Auswertung des LH-Handys lieferte keine neuen Hinweise in der „Telefon“-Affäre

Wien (OTS) Die Staatsanwaltschaft Eisenstadt tritt das gegen den burgenländischen SPÖ-Landeshauptmann Hans Peter Doskozil und FMA-Direktor Helmut Ettl geführte Verfahren wegen falscher Beweisaussage an die Wirtschafts- und Korruptionsstaatsanwaltschaft (WKStA) ab. Das berichtet das „profil“ in seiner aktuellen Printausgabe. Bei der WKStA wird bereits ein Verfahren gegen Ettl geführt – hier geht es um die vermutete Verletzung der Amtsverschwiegenheit. In beiden Verfahren geht es um Vorkommnisse rund um die Schließung der Commerzialbank Mattersburg in der Nacht vom 14. auf den 15. Juli 2020.

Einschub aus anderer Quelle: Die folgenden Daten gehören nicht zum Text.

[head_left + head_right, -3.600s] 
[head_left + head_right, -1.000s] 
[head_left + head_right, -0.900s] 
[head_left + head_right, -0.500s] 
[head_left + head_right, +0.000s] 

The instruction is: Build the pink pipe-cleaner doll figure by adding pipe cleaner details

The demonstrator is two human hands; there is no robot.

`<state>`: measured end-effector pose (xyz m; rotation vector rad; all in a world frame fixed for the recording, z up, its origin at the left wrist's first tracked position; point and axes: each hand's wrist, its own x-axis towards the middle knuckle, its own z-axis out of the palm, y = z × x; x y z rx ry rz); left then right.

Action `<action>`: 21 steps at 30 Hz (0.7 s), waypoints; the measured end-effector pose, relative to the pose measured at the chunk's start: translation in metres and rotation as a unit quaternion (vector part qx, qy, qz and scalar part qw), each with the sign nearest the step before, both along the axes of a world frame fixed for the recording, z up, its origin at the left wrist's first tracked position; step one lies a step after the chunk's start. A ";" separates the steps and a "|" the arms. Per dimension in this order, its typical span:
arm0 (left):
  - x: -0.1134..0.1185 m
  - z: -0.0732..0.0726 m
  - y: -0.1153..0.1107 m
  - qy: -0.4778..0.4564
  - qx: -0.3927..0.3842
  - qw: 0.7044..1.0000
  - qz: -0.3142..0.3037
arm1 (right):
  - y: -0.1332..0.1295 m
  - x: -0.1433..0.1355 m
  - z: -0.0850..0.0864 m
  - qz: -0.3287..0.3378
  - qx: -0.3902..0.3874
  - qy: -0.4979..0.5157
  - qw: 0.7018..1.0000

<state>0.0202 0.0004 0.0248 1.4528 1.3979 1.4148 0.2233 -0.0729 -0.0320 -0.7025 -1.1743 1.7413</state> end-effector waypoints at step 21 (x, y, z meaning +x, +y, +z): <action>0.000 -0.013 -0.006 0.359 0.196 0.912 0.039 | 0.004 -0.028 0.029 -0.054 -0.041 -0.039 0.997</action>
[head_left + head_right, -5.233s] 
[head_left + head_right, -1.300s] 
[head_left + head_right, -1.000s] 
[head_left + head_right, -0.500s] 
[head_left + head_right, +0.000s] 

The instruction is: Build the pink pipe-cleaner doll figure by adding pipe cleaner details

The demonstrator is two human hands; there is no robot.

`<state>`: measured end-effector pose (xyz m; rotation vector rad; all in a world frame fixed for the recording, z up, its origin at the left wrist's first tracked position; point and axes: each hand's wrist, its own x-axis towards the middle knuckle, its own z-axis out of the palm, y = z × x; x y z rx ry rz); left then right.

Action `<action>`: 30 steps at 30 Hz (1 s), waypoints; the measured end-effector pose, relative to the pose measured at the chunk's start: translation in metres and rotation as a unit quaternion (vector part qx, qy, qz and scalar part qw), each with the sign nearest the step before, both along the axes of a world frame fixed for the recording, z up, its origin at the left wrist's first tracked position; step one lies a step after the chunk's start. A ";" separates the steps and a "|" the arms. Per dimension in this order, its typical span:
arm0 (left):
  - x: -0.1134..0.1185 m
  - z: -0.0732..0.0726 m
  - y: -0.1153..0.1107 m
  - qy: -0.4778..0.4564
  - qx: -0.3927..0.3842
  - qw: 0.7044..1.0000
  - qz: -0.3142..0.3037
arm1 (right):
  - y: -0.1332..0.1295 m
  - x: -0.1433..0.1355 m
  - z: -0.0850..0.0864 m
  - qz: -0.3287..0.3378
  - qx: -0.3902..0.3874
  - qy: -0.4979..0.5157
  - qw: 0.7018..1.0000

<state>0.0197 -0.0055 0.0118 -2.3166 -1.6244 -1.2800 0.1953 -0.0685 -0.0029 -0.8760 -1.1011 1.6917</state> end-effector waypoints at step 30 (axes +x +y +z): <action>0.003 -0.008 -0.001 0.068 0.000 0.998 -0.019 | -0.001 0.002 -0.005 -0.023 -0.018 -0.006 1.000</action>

Nach „profil“-Recherchen liegt der Justiz zwischenzeitlich auch die Auswertung der Mobiltelefone von Doskozil und Ettl für den 14. Juli vor. Die StA Eisenstadt wollte klären, wer an diesem Tag wen angerufen hatte. Bei ihrer Befragung vor dem U-Ausschuss des burgenländischen Landtags im Dezember 2020 hatten Doskozil und Ettl diesbezüglich Widersprüche hinterlassen

Nach „profil“-Recherchen lieferte die Auswertung jedenfalls keine Hinweise darauf, wer am 14. Juli 2020 wen anrief, schlicht, weil Mobiltelefone Anrufdaten nicht über neun Monate hinweg speichern.